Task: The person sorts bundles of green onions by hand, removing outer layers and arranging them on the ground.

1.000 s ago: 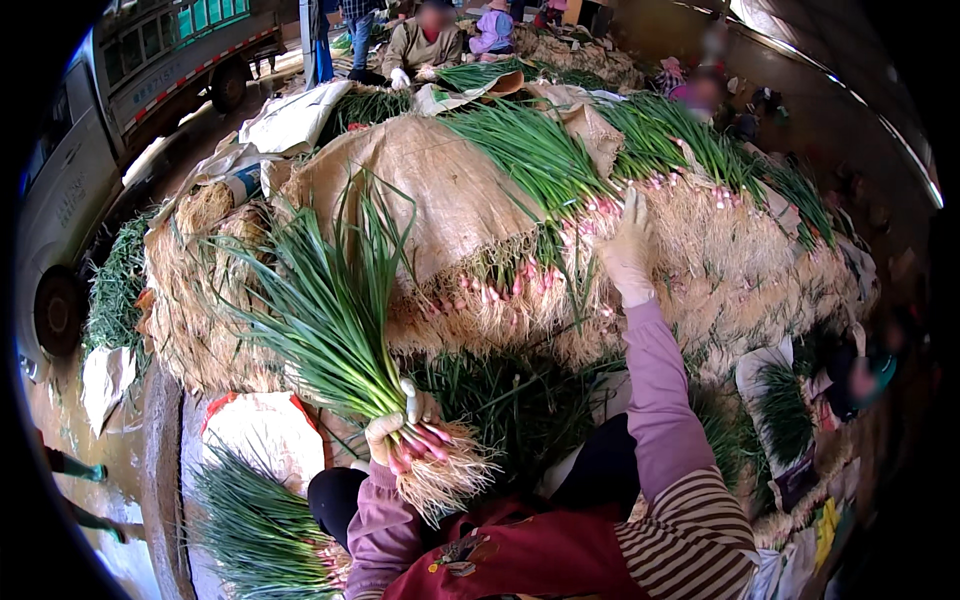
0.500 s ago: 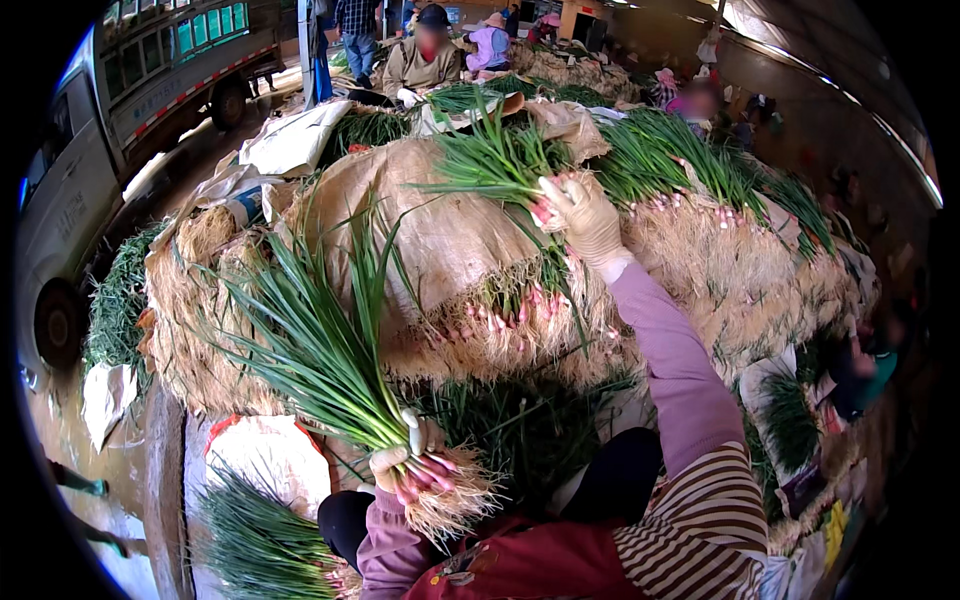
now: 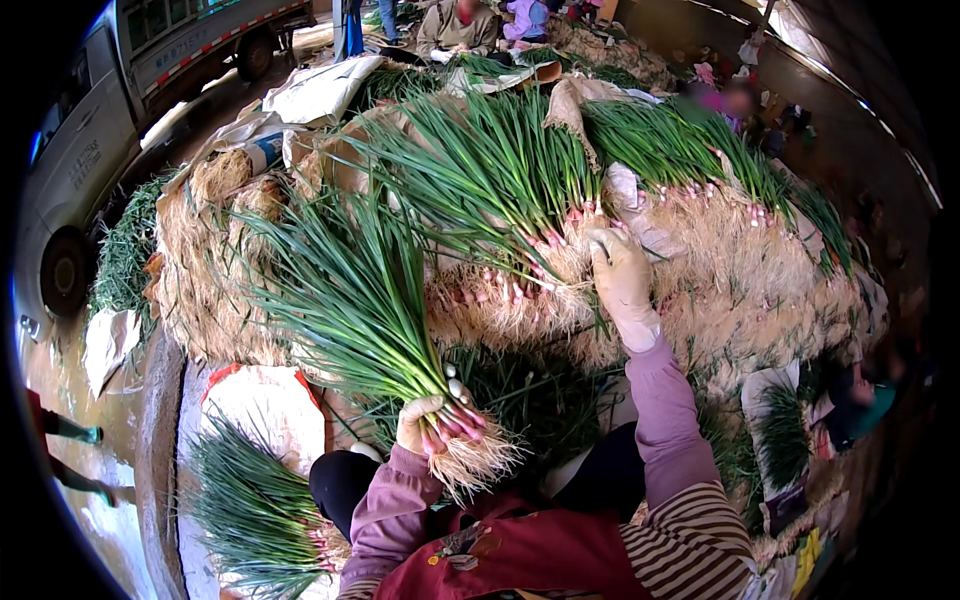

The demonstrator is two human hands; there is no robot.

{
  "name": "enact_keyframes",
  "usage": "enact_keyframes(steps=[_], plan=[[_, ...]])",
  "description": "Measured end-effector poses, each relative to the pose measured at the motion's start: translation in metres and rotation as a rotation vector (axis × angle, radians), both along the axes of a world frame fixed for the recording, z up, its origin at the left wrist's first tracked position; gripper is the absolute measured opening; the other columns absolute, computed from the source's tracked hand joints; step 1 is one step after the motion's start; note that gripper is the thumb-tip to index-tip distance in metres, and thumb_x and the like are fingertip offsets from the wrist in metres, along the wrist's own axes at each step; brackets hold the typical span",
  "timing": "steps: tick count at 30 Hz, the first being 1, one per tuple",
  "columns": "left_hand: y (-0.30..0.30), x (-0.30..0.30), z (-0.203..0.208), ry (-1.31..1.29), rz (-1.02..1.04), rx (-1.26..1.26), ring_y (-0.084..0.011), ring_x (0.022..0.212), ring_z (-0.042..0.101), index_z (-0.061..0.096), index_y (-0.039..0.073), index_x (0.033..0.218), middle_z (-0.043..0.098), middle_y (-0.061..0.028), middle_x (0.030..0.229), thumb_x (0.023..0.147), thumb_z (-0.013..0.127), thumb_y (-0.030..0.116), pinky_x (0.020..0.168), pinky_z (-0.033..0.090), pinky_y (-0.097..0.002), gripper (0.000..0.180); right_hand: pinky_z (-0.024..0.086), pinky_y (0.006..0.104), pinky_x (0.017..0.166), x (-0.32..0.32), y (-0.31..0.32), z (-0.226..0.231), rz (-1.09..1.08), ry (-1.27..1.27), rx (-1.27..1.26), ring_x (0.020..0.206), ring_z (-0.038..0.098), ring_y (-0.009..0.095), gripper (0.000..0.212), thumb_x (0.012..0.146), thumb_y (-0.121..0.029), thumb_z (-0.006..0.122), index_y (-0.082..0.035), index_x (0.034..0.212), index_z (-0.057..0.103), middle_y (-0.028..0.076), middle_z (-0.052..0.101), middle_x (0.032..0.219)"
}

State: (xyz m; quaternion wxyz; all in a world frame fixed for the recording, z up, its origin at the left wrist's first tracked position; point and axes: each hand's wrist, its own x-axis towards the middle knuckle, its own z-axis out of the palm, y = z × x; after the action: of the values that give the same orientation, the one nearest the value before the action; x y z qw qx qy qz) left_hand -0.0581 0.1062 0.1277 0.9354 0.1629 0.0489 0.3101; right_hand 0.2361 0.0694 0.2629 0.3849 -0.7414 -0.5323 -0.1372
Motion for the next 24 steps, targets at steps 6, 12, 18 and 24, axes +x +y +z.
enact_keyframes(steps=[6,12,18,24], plan=[[0.001,0.006,-0.013,0.058,-0.001,-0.076,-0.0370,0.086,0.058,0.046,0.000,0.111,0.057,-0.0168,0.092,0.072,0.057,0.006,0.071,0.053,-0.0535,0.041,0.048,0.0388,0.075,0.019,0.094,0.021,-0.144,-0.218,-0.440,0.084,0.061,0.032,0.026,0.080,-0.024,0.061,-0.002,0.093,0.063,0.015,0.063,0.094],[-0.008,0.014,-0.008,0.038,0.002,-0.169,-0.0434,0.081,0.061,0.047,-0.002,0.112,0.054,-0.0256,0.110,0.078,0.058,0.008,0.067,0.055,-0.0496,0.037,0.045,0.0390,0.065,-0.018,0.058,-0.004,-0.004,-0.331,-0.267,0.068,0.056,0.028,0.016,0.077,-0.020,0.062,-0.004,0.076,0.060,0.011,0.057,0.073],[-0.012,0.010,-0.019,0.080,-0.238,-0.107,-0.0485,0.079,0.061,0.040,-0.010,0.118,0.056,-0.0328,0.101,0.081,0.053,0.012,0.043,0.053,-0.0273,0.045,0.045,0.0421,0.060,-0.119,-0.010,-0.093,0.350,0.025,-0.234,0.065,0.057,0.031,0.018,0.076,-0.020,0.060,-0.005,0.067,0.057,0.011,0.057,0.066],[-0.010,0.005,-0.012,0.181,-0.216,-0.016,-0.0445,0.074,0.061,0.048,-0.016,0.102,0.059,-0.0320,0.090,0.078,0.055,0.023,0.058,0.054,-0.0378,0.046,0.045,0.0398,0.058,-0.126,-0.013,-0.098,0.515,0.059,-0.172,0.062,0.056,0.031,0.012,0.076,-0.014,0.060,-0.005,0.069,0.056,0.011,0.057,0.066]])
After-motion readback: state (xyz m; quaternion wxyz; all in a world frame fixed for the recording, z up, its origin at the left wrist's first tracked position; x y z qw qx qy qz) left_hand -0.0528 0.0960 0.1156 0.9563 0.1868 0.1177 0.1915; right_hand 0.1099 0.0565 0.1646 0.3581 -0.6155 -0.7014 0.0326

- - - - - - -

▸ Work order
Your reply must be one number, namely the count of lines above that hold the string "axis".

▸ Answer below
2